▶ _PROBLEM TO SOLVE_
Please give back only the lines below from the one containing "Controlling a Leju" to the one containing "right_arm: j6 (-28", each repeated word for word, both ends included.

▶ _RECORDS SHOWN_
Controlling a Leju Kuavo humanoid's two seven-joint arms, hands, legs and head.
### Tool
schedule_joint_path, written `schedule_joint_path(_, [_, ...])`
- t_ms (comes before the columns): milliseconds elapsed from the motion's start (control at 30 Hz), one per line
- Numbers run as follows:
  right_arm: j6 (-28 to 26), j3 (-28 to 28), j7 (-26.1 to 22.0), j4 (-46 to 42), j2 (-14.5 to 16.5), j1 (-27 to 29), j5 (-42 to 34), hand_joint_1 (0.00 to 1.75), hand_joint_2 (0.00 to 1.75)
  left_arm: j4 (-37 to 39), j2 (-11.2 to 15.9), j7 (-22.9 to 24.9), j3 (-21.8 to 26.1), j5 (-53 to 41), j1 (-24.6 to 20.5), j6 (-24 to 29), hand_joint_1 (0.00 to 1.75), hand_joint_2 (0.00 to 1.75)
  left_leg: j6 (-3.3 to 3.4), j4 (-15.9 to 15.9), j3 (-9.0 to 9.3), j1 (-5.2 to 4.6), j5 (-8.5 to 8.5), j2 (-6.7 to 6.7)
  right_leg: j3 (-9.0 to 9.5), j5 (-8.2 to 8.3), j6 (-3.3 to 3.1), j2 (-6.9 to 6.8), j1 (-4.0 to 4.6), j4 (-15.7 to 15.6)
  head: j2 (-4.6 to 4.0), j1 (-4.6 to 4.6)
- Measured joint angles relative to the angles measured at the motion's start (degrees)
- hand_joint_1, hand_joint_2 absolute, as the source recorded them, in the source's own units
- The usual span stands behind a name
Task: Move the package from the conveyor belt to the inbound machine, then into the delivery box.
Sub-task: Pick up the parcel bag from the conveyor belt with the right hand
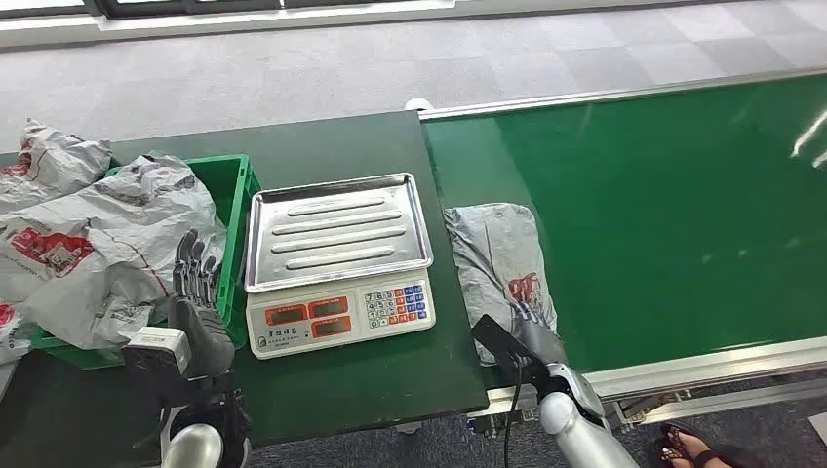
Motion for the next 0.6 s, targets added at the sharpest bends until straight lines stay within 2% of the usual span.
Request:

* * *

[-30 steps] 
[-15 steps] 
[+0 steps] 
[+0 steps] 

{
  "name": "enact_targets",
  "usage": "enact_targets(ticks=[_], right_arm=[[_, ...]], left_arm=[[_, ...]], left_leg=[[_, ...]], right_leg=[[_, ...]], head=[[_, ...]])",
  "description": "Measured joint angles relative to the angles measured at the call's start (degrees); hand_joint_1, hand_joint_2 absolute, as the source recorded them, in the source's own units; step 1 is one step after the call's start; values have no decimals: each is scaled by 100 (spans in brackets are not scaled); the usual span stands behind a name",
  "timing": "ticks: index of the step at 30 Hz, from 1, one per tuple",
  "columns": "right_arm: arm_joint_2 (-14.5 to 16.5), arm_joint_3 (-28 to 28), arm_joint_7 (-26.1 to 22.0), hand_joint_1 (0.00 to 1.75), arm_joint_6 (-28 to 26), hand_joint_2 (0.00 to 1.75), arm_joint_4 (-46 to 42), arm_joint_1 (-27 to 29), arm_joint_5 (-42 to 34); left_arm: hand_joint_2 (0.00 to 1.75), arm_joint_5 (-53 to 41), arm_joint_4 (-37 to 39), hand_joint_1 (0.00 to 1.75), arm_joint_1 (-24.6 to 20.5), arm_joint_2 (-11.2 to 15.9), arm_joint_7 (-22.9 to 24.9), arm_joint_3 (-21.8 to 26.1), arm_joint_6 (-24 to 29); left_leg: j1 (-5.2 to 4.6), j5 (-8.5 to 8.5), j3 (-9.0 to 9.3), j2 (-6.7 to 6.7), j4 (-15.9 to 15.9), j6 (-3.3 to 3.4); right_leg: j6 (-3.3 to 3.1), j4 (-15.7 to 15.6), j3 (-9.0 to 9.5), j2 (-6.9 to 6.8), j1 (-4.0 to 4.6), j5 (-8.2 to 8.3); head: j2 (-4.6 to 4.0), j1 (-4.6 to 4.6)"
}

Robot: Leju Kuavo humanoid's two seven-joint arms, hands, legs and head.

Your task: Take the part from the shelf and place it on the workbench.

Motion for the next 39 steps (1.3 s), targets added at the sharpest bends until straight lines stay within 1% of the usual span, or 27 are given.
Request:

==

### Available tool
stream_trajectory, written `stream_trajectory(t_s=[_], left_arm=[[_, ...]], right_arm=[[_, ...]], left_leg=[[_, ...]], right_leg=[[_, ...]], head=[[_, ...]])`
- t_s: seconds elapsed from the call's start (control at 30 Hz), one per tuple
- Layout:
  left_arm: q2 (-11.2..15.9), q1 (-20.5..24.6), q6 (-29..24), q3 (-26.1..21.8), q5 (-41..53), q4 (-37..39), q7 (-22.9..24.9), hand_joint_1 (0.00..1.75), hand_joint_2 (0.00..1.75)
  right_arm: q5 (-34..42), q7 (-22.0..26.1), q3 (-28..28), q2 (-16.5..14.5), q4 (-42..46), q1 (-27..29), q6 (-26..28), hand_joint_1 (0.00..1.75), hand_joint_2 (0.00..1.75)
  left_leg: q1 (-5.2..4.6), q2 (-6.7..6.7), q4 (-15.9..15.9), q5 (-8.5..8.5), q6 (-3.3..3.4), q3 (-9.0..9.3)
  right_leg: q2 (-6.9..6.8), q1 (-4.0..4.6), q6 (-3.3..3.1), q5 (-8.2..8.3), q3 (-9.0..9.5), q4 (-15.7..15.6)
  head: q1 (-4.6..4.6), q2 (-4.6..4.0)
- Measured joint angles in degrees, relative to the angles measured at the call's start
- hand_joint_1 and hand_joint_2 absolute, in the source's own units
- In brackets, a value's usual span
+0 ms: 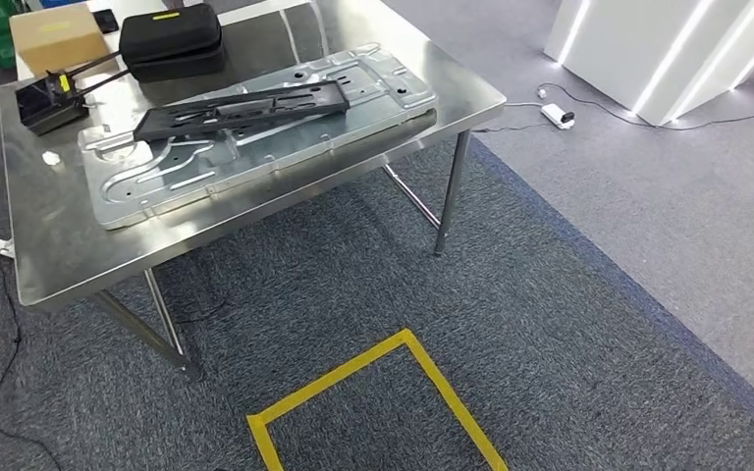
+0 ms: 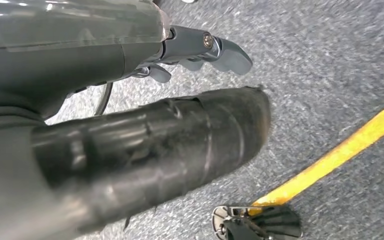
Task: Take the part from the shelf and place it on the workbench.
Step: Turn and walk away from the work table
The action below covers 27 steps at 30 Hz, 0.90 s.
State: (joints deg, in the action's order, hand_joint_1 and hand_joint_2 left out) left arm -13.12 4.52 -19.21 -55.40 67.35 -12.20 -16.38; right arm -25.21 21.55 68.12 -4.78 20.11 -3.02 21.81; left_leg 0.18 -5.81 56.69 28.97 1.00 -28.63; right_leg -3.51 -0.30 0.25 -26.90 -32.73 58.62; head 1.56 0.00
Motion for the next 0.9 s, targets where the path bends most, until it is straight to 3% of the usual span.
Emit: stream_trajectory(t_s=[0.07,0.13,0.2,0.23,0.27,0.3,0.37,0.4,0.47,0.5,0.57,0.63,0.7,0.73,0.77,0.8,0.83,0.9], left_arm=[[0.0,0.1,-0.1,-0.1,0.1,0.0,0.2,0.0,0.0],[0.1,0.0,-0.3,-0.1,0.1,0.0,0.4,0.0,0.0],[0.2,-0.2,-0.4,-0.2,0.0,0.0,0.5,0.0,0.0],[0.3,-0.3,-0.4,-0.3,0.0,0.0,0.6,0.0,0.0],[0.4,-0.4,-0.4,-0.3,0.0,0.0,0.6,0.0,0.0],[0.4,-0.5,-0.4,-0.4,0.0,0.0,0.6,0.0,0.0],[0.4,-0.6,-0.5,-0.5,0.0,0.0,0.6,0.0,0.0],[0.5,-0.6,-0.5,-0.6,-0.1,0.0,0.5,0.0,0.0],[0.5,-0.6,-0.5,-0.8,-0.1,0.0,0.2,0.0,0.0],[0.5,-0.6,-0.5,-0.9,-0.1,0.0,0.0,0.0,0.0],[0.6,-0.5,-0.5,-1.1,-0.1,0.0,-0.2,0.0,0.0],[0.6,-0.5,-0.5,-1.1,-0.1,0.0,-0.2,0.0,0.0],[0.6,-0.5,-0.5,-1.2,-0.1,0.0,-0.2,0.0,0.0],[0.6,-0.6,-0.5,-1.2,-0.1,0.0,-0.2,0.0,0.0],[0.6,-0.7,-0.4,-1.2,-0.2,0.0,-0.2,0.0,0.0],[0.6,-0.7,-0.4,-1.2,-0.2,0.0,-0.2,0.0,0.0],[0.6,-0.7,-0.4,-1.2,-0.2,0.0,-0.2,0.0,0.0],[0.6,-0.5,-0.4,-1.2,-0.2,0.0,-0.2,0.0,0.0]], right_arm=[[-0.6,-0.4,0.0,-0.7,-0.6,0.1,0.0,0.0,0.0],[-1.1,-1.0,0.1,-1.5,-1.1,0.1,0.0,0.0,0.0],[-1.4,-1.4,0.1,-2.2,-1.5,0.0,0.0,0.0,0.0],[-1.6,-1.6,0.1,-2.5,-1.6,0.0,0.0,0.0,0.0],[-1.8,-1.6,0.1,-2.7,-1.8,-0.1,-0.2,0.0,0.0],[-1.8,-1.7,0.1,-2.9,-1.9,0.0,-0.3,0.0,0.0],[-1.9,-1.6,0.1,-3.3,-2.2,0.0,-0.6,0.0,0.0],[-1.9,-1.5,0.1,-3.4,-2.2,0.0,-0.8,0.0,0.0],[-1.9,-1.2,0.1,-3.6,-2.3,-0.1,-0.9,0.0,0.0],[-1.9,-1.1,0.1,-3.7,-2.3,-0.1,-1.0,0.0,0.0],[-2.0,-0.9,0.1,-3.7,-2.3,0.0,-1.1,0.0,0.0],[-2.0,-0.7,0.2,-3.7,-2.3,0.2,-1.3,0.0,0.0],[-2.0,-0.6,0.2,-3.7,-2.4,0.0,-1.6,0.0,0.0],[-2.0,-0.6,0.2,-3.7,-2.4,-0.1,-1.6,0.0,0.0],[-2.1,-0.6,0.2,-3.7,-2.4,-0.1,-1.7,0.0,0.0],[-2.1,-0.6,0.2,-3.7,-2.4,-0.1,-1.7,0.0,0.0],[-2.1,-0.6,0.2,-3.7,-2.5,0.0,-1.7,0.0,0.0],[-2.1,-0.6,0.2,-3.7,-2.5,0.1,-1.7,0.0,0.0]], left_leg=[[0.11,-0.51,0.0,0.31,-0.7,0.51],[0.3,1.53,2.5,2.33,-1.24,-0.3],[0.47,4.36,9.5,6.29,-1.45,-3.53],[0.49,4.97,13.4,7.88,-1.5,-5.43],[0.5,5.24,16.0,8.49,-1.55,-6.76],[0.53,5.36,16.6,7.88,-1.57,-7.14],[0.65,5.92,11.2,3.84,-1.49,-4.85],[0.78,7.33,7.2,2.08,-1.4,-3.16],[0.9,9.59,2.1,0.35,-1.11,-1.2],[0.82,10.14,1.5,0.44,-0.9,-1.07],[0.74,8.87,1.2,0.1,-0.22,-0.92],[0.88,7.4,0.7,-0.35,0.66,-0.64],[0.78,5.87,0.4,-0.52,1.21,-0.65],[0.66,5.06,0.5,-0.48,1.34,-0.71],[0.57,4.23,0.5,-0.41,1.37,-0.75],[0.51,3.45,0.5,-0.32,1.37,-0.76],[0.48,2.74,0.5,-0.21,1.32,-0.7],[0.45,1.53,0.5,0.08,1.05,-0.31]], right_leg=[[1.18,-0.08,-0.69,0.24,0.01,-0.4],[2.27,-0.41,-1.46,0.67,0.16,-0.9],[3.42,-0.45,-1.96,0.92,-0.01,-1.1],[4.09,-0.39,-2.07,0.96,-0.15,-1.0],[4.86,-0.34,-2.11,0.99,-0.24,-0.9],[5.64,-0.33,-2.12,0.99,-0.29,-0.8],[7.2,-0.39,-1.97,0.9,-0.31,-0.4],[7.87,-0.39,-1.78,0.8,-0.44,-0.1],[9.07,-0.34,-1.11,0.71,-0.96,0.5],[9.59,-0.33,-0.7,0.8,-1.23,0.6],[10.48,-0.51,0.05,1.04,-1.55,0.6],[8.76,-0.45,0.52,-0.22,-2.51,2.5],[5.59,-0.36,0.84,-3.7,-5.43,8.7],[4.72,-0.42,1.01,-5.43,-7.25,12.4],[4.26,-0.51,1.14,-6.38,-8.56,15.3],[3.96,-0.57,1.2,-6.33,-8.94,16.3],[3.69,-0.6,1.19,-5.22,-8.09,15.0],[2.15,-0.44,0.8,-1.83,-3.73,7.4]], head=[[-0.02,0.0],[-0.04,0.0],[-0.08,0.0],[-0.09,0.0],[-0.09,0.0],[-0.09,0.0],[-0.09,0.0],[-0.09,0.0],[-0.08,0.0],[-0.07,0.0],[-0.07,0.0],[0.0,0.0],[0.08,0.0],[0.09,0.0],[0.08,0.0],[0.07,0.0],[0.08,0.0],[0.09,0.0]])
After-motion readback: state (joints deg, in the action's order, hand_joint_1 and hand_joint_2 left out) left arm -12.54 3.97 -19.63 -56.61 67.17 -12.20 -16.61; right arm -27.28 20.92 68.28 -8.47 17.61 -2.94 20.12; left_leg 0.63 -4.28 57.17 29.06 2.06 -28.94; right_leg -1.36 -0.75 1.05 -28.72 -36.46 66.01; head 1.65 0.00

▶ _WRITTEN REPLY_
Controlling a Leju Kuavo humanoid's two seven-joint arms, hands, legs and head.
### Tool
schedule_joint_path, written `schedule_joint_path(_, [_, ...])`
- t_ms (comes before the columns): milliseconds elapsed from the motion's start (control at 30 Hz), one per line
- Numbers run as follows:
  right_arm: j6 (-28 to 26), j3 (-28 to 28), j7 (-26.1 to 22.0), j4 (-46 to 42), j2 (-14.5 to 16.5), j1 (-27 to 29), j5 (-42 to 34), hand_joint_1 (0.00 to 1.75), hand_joint_2 (0.00 to 1.75)

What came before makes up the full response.